About this task >>
Extract the whole listing as it stands. Do not include the pictures.

Information shown >>
Start of Block

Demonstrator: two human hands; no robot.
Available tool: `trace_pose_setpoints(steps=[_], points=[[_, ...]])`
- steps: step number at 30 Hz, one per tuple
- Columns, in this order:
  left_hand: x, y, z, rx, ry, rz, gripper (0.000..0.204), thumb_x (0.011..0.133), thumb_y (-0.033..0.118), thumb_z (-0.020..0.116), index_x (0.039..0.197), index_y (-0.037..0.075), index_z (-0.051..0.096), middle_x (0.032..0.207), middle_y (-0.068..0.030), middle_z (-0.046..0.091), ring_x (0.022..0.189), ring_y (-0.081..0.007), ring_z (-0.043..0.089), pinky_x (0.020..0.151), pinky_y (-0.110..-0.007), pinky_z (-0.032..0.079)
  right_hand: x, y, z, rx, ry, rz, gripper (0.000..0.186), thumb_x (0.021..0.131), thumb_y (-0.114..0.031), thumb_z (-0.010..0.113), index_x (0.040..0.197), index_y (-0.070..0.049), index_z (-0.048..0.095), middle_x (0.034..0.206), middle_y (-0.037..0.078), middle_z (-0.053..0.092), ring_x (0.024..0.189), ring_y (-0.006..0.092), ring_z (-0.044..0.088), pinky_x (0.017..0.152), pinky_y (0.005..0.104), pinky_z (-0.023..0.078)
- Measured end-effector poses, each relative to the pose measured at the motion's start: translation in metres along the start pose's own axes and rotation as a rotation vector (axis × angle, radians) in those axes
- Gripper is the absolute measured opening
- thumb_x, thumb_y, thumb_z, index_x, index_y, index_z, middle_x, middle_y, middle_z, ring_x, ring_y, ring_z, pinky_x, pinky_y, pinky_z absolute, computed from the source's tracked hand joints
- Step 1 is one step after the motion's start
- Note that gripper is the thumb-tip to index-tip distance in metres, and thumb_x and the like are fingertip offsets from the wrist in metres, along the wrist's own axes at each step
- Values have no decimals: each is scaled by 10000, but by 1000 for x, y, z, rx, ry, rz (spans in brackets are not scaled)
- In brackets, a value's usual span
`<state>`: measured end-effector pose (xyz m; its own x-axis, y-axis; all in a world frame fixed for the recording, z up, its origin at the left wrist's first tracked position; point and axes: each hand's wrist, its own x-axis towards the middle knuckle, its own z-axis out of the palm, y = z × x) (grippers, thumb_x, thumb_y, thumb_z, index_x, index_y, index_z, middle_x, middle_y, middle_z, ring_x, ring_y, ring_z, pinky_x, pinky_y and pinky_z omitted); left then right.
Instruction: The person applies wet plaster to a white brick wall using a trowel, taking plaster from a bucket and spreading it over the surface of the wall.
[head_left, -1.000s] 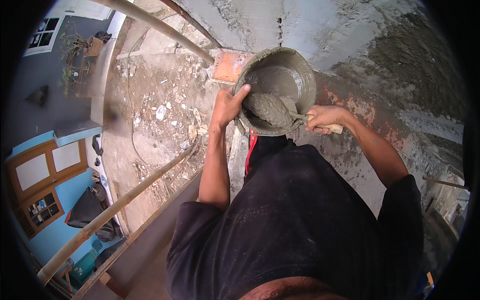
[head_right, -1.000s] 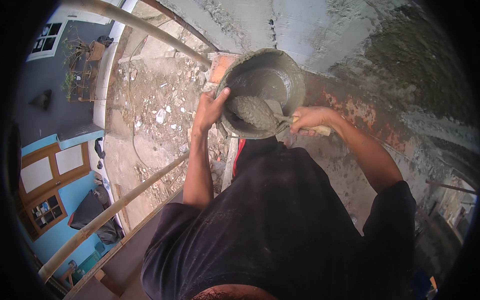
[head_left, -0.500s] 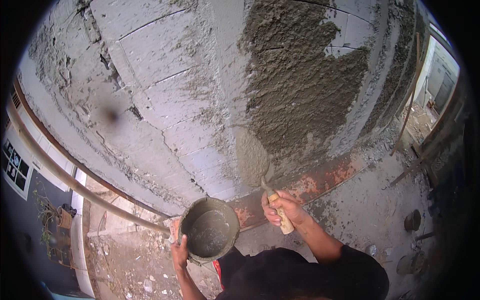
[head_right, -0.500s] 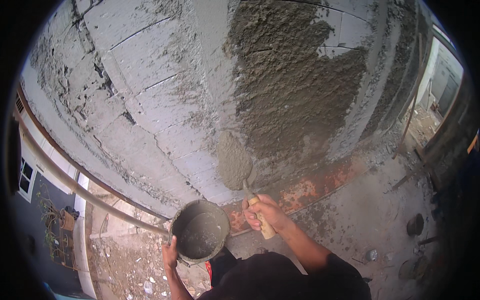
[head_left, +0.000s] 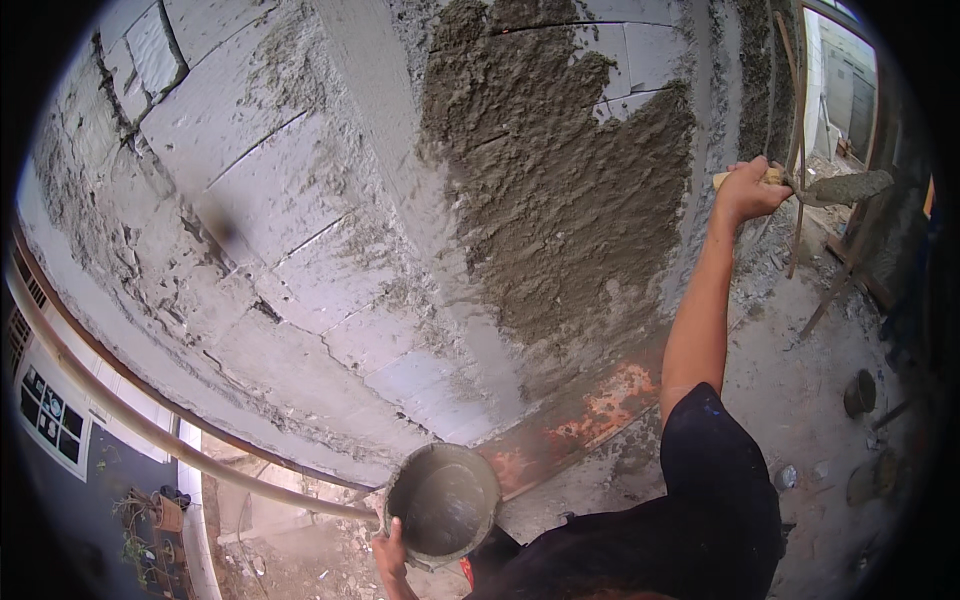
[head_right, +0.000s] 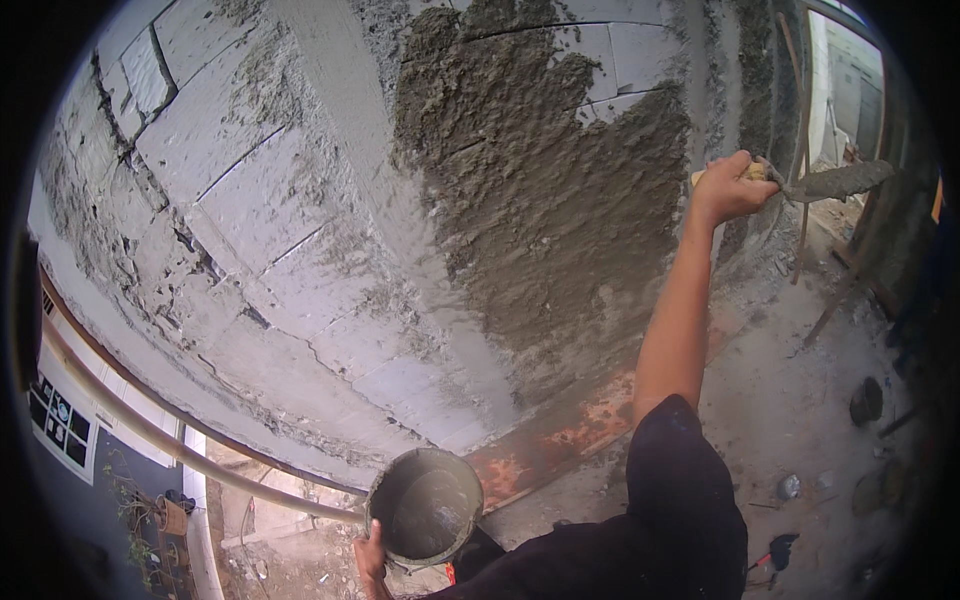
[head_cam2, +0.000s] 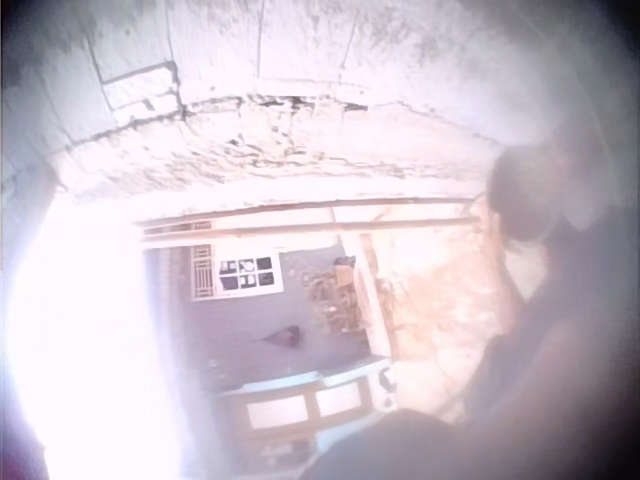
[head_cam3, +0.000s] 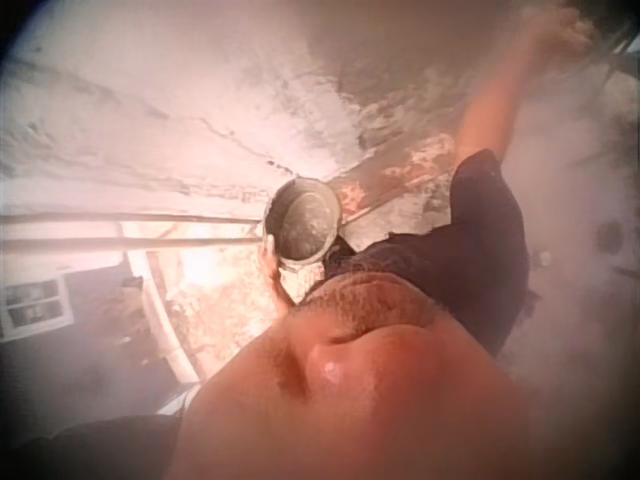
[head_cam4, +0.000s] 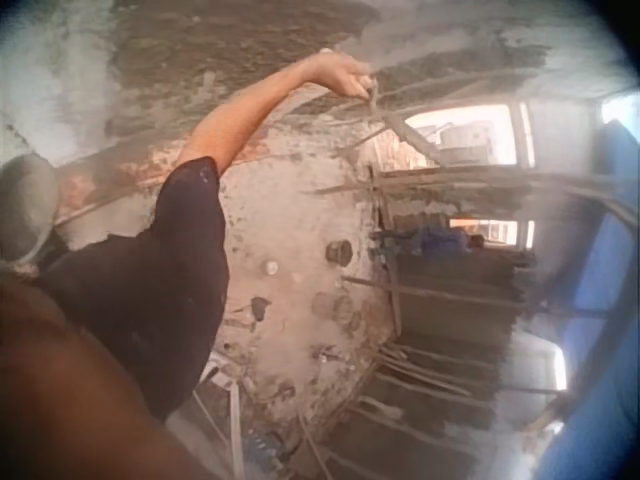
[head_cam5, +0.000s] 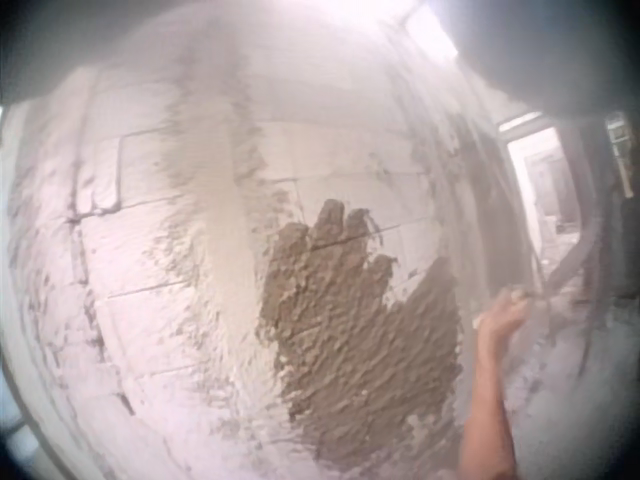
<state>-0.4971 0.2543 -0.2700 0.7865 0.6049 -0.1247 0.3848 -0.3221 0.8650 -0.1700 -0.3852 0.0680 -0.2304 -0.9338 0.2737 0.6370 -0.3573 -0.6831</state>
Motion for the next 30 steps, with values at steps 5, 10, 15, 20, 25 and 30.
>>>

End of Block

Answer space >>
Demonstrator: two human hands; no robot.
Available tool: `trace_pose_setpoints(steps=[_], points=[[_, ...]])`
- steps: step number at 30 Hz, one per tuple
- Columns, in this order:
  left_hand: x, y, z, rx, ry, rz, gripper (0.000..0.204), thumb_x (0.011..0.133), thumb_y (-0.033..0.118), thumb_z (-0.020..0.116), index_x (0.039..0.197), index_y (-0.037..0.075), index_z (-0.051..0.096), middle_x (0.032..0.207), middle_y (-0.068..0.030), middle_z (-0.046..0.091), ring_x (0.022..0.189), ring_y (-0.081..0.007), ring_z (-0.043..0.089), pinky_x (0.020..0.151), pinky_y (-0.110..-0.007), pinky_z (-0.032..0.079)
  right_hand: x, y, z, rx, ry, rz, gripper (0.000..0.186), thumb_x (0.021..0.131), thumb_y (-0.114..0.031), thumb_z (-0.010..0.113), index_x (0.040..0.197), index_y (-0.070..0.049), index_z (-0.048..0.095), middle_x (0.034..0.206), middle_y (-0.037..0.078), middle_z (-0.053..0.092), ring_x (0.024..0.189), ring_y (-0.006..0.092), ring_z (-0.044..0.088), pinky_x (0.017..0.152), pinky_y (0.005..0.104), pinky_z (-0.023..0.078)
- Measured end-effector poses, each relative to the pose measured at the motion's start: translation in metres along the start pose's own axes and rotation as a rotation vector (axis × angle, radians) in those axes
- Gripper is the absolute measured opening
- thumb_x, thumb_y, thumb_z, index_x, index_y, index_z, middle_x, middle_y, middle_z, ring_x, ring_y, ring_z, pinky_x, pinky_y, pinky_z absolute, computed from the source's tracked hand joints
- Step 1 is one step after the motion's start
- Note that gripper is the thumb-tip to index-tip distance in metres, and thumb_x and the like are fingertip offsets from the wrist in metres, along the wrist's own axes at each step
- Values have no decimals: each is scaled by 10000, but by 1000 for x, y, z, rx, ry, rz (spans in brackets are not scaled)
- In brackets, a value's usual span
`<state>`: measured end-effector pose (xyz m; its own x-axis, y-axis; all in a world frame fixed for the recording, z up, its origin at the left wrist's first tracked position; point and axes: each hand's wrist, its own x-axis towards the middle knuckle, its own z-axis out of the palm, y = z × x) (grippers, thumb_x, thumb_y, thumb_z, index_x, index_y, index_z, middle_x, middle_y, middle_z, ring_x, ring_y, ring_z, pinky_x, pinky_y and pinky_z omitted); left then right.
Instruction: The person applies wet plaster to a white brick wall using a trowel, taking plaster from a bucket and spreading it over the surface of the wall.
[head_left, -1.000s] 
[head_right, -1.000s] 
[head_left, -0.500s] 
[head_right, -0.500s] 
[head_left, +0.000s] 
[head_right, +0.000s] 
[head_cam2, +0.000s] 
[head_cam3, +0.000s] 
[head_cam4, +0.000s] 
[head_cam5, +0.000s] 
<state>-0.4971 0.2543 -0.2700 0.7865 0.6049 -0.1247 0.3848 -0.3221 0.8650 -0.1700 -0.3852 0.0680 -0.2304 -0.9338 0.2737 0.6370 -0.3573 -0.6831</state>
Motion for the next 30 steps, with values at steps 5, 10, 15, 20, 25 and 30.
>>>

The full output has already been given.